**What to work on:** Copy the entries exactly, through the "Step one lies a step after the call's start" line.

**Data excerpts:**
--- START ---
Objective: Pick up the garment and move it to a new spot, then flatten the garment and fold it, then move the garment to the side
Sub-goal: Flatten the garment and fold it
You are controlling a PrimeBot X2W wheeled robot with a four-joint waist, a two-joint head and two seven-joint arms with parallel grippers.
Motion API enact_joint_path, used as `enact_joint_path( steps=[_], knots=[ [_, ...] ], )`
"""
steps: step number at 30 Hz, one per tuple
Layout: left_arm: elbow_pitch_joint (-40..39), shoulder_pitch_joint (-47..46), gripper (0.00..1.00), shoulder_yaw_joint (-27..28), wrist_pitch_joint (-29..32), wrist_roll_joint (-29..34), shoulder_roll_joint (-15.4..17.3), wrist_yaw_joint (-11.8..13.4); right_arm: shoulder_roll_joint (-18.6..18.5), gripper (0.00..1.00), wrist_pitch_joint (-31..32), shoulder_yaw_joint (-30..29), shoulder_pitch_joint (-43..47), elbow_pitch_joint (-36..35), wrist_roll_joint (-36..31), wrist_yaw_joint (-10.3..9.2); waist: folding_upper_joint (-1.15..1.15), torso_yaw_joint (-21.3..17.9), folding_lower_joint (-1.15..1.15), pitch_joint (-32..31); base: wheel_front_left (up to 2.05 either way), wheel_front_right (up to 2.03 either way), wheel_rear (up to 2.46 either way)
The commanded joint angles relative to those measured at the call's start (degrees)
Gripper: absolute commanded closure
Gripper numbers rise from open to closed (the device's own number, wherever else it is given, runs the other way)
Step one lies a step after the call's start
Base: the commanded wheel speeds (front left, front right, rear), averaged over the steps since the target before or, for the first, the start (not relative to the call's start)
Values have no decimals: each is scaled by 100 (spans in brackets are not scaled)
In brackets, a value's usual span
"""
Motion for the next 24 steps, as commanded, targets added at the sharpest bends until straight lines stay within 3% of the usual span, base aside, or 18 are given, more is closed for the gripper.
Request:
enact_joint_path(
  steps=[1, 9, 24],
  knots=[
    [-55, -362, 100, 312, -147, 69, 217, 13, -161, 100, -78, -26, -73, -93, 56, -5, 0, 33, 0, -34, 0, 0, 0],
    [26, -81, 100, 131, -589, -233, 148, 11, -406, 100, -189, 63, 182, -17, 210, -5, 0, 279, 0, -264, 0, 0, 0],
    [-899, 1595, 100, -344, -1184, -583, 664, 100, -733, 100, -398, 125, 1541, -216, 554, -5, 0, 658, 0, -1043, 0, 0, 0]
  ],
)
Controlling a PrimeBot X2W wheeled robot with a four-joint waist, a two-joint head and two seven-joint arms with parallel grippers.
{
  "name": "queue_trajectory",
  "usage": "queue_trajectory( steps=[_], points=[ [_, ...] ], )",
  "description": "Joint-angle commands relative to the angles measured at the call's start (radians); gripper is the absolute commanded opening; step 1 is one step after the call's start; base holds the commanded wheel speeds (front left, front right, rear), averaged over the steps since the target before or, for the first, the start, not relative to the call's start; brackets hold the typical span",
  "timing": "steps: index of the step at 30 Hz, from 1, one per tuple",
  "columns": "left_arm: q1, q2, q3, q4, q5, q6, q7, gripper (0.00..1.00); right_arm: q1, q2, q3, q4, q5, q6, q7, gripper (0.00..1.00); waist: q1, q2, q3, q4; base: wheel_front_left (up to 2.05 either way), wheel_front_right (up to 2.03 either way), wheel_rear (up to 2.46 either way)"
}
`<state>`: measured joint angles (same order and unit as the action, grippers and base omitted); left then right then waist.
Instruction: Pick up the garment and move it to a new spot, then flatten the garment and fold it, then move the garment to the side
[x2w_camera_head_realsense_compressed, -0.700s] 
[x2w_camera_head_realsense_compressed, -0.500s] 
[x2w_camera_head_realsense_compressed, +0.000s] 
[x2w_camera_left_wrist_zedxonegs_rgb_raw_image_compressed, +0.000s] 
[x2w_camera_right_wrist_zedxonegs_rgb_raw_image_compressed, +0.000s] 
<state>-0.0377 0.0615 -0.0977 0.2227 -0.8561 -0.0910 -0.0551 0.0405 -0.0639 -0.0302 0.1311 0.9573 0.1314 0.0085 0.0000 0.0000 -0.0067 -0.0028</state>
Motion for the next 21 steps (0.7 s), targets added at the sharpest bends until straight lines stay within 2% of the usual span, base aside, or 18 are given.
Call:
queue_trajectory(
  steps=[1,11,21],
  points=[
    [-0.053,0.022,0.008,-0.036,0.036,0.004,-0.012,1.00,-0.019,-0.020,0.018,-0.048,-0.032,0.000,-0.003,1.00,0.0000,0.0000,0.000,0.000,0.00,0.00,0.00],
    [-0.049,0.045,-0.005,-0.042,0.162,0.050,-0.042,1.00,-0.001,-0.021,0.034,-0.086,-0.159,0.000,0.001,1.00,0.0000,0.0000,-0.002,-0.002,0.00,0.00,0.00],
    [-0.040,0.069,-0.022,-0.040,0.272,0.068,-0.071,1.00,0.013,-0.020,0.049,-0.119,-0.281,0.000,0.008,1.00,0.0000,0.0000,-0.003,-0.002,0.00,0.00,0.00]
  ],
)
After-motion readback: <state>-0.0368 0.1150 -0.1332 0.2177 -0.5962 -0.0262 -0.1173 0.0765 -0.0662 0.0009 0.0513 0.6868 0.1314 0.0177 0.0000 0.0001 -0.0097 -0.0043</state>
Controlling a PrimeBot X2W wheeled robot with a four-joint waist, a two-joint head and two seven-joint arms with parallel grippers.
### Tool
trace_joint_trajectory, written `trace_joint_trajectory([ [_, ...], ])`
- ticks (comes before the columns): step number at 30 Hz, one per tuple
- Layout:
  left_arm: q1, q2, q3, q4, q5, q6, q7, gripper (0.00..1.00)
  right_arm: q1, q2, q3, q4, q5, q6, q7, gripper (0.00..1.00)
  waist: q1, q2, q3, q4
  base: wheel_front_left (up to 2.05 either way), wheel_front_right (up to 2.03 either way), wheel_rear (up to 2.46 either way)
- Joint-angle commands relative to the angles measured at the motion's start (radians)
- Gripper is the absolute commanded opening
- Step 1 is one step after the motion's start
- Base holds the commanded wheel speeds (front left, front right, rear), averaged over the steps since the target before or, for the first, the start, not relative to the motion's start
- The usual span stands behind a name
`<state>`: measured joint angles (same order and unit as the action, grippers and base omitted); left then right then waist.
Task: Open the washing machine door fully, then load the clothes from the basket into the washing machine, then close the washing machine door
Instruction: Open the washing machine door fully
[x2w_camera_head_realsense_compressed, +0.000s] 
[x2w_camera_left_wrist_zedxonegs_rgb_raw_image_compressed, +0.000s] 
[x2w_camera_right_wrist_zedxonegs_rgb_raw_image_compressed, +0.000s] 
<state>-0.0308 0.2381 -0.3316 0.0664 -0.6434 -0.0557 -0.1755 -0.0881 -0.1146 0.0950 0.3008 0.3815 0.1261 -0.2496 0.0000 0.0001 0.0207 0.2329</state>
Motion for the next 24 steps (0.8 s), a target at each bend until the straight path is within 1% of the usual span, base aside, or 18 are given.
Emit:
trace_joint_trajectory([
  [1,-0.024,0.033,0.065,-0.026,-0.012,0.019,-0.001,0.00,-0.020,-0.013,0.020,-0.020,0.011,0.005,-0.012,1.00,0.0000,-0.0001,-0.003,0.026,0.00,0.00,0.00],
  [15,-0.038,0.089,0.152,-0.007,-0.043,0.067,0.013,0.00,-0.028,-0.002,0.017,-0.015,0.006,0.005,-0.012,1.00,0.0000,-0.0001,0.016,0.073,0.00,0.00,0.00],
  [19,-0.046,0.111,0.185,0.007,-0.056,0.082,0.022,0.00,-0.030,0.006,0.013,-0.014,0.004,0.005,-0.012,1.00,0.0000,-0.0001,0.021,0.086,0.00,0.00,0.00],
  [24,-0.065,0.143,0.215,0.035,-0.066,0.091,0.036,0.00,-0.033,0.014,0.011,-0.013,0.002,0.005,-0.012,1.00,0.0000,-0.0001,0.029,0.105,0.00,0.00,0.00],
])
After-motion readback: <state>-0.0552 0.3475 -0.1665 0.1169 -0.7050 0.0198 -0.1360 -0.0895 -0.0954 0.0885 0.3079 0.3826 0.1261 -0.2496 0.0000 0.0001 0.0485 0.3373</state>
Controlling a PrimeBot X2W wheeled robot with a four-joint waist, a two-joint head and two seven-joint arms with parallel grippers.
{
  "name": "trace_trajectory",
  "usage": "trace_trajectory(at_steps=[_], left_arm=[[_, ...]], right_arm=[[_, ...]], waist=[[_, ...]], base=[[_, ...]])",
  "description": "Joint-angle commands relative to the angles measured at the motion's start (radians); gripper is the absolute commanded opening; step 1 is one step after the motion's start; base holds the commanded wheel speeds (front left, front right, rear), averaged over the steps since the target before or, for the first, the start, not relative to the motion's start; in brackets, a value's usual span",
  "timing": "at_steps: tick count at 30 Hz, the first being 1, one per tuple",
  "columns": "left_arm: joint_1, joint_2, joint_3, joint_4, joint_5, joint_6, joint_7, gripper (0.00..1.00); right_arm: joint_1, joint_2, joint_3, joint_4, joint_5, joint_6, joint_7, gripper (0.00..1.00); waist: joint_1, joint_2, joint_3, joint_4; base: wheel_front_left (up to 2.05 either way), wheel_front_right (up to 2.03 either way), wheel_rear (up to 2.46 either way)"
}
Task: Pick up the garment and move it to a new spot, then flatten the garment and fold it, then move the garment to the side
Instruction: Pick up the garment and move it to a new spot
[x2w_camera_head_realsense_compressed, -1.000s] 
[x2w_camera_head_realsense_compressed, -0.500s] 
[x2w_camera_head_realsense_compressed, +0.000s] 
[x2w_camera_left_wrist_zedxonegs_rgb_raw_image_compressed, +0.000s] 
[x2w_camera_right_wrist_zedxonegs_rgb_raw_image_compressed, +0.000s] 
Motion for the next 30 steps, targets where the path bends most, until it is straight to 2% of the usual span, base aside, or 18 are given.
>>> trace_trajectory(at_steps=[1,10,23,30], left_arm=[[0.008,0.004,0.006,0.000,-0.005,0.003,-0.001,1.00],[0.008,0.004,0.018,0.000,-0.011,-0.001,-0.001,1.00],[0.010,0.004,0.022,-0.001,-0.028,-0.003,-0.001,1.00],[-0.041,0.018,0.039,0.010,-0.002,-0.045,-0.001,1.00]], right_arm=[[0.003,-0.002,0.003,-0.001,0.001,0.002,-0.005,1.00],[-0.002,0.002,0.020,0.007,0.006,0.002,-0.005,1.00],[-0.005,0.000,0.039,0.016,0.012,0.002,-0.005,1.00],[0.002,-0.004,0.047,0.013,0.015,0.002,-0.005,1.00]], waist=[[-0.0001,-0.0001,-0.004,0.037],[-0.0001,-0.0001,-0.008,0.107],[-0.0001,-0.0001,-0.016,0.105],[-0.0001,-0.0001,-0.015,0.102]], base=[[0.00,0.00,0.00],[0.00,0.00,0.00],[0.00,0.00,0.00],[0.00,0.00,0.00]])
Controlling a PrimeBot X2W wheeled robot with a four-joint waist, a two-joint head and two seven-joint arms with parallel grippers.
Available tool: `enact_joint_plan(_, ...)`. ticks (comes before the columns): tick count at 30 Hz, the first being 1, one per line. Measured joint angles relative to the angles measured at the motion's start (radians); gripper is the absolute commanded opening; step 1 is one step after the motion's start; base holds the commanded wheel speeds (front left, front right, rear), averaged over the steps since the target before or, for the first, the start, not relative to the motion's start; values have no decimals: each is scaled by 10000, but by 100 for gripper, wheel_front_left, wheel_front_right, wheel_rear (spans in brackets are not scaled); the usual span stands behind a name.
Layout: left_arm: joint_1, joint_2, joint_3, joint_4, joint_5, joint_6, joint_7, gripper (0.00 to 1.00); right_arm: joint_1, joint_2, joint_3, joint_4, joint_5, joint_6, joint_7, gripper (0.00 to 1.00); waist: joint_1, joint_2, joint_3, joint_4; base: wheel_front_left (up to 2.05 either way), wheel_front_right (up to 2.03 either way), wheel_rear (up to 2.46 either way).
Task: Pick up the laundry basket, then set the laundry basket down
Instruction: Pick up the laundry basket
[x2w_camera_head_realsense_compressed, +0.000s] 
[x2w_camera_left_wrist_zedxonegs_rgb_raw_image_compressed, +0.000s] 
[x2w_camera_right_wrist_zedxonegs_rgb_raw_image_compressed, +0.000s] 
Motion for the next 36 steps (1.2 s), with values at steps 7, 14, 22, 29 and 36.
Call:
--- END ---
**Answer area:**
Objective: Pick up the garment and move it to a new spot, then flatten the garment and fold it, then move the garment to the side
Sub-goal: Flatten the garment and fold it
You are controlling a PrimeBot X2W wheeled robot with a four-joint waist, a two-joint head and two seven-joint arms with parallel grippers.
Motion API enact_joint_path, used as `enact_joint_path( steps=[_], knots=[ [_, ...] ], )`
"""
steps: step number at 30 Hz, one per tuple
Layout: left_arm: elbow_pitch_joint (-40..39), shoulder_pitch_joint (-47..46), gripper (0.00..1.00), shoulder_yaw_joint (-27..28), wrist_pitch_joint (-29..32), wrist_roll_joint (-29..34), shoulder_roll_joint (-15.4..17.3), wrist_yaw_joint (-11.8..13.4); right_arm: shoulder_roll_joint (-18.6..18.5), gripper (0.00..1.00), wrist_pitch_joint (-31..32), shoulder_yaw_joint (-30..29), shoulder_pitch_joint (-43..47), elbow_pitch_joint (-36..35), wrist_roll_joint (-36..31), wrist_yaw_joint (-10.3..9.2); waist: folding_upper_joint (-1.15..1.15), torso_yaw_joint (-21.3..17.9), folding_lower_joint (-1.15..1.15), pitch_joint (-32..31); base: wheel_front_left (up to 2.05 either way), wheel_front_right (up to 2.03 either way), wheel_rear (up to 2.46 either way)
The commanded joint angles relative to those measured at the call's start (degrees)
Gripper: absolute commanded closure
Gripper numbers rise from open to closed (the device's own number, wherever else it is given, runs the other way)
Step one lies a step after the call's start

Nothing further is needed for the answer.